- _WHAT YOU NEED TO DO_
Your task is to copy every line of the entries that contains "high".

Items listed in a dataset
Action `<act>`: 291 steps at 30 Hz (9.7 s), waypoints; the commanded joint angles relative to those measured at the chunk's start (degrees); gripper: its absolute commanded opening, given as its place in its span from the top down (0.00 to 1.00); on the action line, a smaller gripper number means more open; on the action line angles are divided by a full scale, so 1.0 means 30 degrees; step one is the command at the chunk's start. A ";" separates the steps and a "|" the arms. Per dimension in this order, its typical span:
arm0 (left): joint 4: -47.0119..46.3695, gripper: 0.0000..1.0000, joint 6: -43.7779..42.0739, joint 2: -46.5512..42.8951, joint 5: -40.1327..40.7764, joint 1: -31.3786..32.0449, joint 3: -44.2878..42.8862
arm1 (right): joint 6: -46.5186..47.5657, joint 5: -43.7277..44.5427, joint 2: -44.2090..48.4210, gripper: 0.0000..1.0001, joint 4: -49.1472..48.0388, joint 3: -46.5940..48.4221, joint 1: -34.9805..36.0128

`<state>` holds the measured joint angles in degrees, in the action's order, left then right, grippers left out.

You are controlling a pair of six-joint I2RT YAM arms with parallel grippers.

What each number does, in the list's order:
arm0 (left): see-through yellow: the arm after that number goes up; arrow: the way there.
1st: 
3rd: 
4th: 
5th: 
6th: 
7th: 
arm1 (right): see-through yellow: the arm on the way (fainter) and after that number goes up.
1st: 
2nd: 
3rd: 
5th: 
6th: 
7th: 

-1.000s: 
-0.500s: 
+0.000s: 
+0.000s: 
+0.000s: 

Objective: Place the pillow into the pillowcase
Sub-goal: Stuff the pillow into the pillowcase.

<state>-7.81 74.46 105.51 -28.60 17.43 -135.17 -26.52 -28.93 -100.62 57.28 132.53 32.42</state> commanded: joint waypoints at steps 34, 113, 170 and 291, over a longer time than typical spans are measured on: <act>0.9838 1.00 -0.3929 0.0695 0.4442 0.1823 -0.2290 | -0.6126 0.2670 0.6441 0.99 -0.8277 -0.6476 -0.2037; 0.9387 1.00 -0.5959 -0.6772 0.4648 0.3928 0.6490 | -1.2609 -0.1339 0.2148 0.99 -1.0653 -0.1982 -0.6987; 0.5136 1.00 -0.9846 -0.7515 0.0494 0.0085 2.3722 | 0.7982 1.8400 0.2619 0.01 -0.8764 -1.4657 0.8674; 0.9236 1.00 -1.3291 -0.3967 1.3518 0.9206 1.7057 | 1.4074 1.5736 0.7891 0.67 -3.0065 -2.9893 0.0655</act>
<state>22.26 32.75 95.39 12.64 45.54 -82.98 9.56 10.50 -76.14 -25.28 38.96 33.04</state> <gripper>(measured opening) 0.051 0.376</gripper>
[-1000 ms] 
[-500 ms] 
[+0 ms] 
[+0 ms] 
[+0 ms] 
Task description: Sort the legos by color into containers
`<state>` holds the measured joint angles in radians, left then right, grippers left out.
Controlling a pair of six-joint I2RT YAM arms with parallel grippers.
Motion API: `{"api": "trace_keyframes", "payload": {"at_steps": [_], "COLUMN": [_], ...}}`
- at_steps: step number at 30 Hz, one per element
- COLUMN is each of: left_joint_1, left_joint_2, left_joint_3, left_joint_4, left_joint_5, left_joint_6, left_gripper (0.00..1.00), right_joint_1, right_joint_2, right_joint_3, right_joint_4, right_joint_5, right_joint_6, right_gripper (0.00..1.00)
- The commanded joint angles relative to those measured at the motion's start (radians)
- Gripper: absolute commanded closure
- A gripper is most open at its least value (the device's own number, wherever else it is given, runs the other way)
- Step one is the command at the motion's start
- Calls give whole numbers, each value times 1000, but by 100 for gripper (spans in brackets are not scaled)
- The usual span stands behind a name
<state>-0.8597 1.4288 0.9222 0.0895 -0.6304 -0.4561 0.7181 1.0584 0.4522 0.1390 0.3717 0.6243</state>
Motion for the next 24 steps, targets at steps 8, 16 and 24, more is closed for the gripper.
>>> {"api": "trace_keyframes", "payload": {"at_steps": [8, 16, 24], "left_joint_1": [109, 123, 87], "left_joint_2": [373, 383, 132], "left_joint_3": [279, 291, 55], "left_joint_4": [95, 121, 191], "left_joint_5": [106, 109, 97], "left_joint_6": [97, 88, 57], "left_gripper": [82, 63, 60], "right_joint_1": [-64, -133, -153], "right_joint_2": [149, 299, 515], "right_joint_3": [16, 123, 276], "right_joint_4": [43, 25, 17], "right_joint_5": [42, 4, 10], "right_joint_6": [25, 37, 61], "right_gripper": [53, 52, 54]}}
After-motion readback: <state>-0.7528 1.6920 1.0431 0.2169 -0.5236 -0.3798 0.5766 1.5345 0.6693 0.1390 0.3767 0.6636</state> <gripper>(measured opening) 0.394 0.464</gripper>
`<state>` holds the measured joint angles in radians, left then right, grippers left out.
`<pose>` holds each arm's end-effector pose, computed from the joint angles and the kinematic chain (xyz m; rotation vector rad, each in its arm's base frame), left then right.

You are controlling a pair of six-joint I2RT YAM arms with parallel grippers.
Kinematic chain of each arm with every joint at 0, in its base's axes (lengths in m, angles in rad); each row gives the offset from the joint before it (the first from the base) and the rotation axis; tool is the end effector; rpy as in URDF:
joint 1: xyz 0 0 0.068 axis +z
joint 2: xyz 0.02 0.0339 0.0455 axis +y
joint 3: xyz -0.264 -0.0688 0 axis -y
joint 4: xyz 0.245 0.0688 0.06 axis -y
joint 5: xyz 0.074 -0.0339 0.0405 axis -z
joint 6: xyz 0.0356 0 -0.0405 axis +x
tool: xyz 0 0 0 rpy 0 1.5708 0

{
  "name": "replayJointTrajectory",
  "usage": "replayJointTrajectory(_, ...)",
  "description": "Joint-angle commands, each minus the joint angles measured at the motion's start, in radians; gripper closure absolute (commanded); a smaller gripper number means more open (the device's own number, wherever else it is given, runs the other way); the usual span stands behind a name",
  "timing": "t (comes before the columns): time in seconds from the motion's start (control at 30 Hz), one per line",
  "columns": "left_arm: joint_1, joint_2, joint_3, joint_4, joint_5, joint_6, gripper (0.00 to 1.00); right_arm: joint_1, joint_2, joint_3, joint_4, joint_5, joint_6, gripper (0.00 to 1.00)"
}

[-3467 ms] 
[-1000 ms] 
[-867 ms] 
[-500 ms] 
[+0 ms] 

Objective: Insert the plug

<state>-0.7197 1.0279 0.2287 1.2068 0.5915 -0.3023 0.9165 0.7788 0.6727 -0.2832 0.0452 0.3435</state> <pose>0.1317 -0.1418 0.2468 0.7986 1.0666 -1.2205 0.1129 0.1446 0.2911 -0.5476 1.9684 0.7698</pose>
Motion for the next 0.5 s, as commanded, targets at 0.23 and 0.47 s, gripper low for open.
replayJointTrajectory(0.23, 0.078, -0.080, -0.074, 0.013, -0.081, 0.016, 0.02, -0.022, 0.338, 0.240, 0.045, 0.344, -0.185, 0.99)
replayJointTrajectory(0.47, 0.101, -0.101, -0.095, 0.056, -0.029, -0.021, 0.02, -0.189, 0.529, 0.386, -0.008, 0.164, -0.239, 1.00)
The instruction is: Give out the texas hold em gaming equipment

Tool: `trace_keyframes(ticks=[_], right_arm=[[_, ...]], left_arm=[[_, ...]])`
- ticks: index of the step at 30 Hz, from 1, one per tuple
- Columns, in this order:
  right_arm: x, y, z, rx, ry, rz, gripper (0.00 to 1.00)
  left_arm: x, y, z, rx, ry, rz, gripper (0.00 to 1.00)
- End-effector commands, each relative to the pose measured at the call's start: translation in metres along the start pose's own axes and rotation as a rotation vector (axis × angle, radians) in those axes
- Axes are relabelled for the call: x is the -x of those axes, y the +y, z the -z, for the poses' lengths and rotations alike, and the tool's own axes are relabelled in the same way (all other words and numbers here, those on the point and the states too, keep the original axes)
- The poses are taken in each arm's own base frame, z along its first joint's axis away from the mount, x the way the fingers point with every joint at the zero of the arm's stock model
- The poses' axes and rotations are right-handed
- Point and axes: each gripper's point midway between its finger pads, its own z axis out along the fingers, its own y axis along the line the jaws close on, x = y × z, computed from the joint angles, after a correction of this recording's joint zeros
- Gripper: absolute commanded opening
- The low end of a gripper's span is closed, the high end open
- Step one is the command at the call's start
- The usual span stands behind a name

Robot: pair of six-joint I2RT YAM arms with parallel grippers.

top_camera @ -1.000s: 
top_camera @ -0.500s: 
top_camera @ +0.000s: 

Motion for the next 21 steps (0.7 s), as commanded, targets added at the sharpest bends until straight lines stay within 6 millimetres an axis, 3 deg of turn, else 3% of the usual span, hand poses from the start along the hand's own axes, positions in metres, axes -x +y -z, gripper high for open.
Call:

- _RESPONSE TO THE TASK_
- The low end of a gripper's span is closed, the high end open
Motion for the next 21 steps (0.7 s), as commanded, targets added at the sharpest bends until straight lines stay within 6 millimetres an axis, 3 deg of turn, else 3% of the usual span, hand poses from the start along the hand's own axes, positions in metres, axes -x +y -z, gripper high for open.

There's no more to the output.